Work order — What lines of the data hold the string "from"? Pull each one out.

*** Opening Information supplied ***

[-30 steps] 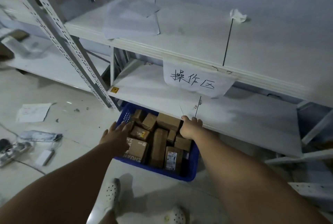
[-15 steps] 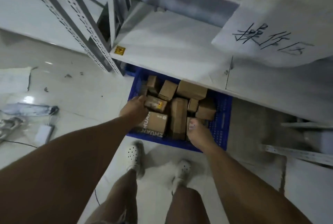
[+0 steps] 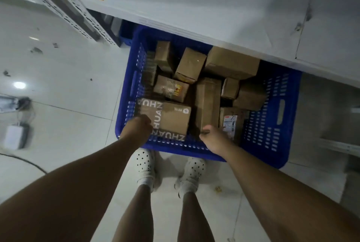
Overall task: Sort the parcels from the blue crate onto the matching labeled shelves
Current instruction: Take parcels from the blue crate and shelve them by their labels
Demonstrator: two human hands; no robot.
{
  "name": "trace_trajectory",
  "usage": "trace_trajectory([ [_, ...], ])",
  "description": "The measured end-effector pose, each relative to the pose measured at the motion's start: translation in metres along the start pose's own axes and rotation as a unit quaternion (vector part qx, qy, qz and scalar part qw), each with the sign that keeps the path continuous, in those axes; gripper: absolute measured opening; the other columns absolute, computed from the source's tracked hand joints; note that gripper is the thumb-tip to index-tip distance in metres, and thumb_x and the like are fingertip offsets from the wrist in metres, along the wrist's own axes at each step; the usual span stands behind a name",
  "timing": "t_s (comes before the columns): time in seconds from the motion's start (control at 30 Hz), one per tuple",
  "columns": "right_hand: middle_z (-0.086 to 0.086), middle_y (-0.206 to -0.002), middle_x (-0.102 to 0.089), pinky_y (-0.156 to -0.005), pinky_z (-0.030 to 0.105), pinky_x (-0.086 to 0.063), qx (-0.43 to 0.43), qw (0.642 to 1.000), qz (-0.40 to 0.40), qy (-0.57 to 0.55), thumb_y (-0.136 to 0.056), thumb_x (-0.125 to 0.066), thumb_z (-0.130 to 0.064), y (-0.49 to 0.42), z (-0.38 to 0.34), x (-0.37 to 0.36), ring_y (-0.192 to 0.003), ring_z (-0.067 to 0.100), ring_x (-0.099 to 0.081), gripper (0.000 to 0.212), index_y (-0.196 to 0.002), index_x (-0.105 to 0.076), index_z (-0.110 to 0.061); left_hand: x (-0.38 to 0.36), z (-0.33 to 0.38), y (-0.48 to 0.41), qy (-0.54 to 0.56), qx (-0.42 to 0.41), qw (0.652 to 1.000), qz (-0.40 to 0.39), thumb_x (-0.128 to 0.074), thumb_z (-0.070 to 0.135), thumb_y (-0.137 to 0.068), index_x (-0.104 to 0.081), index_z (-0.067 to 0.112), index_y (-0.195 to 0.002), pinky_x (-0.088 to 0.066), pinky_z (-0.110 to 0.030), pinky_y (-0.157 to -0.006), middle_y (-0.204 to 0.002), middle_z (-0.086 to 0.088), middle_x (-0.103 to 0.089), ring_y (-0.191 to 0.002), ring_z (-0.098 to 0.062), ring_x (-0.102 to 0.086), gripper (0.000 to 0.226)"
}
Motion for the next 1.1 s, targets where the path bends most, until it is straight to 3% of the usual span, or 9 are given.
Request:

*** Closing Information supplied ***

Response to the task —
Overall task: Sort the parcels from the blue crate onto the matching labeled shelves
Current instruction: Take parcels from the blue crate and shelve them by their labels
  "description": "The measured end-effector pose, each relative to the pose measured at the motion's start: translation in metres along the start pose's own axes and rotation as a unit quaternion (vector part qx, qy, qz and scalar part qw), each with the sign that keeps the path continuous, in those axes; gripper: absolute measured opening; the other columns absolute, computed from the source's tracked hand joints; note that gripper is the thumb-tip to index-tip distance in metres, and thumb_x and the like are fingertip offsets from the wrist in metres, along the wrist's own axes at each step; the usual span stands behind a name",
  "timing": "t_s (comes before the columns): time in seconds from the motion's start (control at 30 Hz), one per tuple",

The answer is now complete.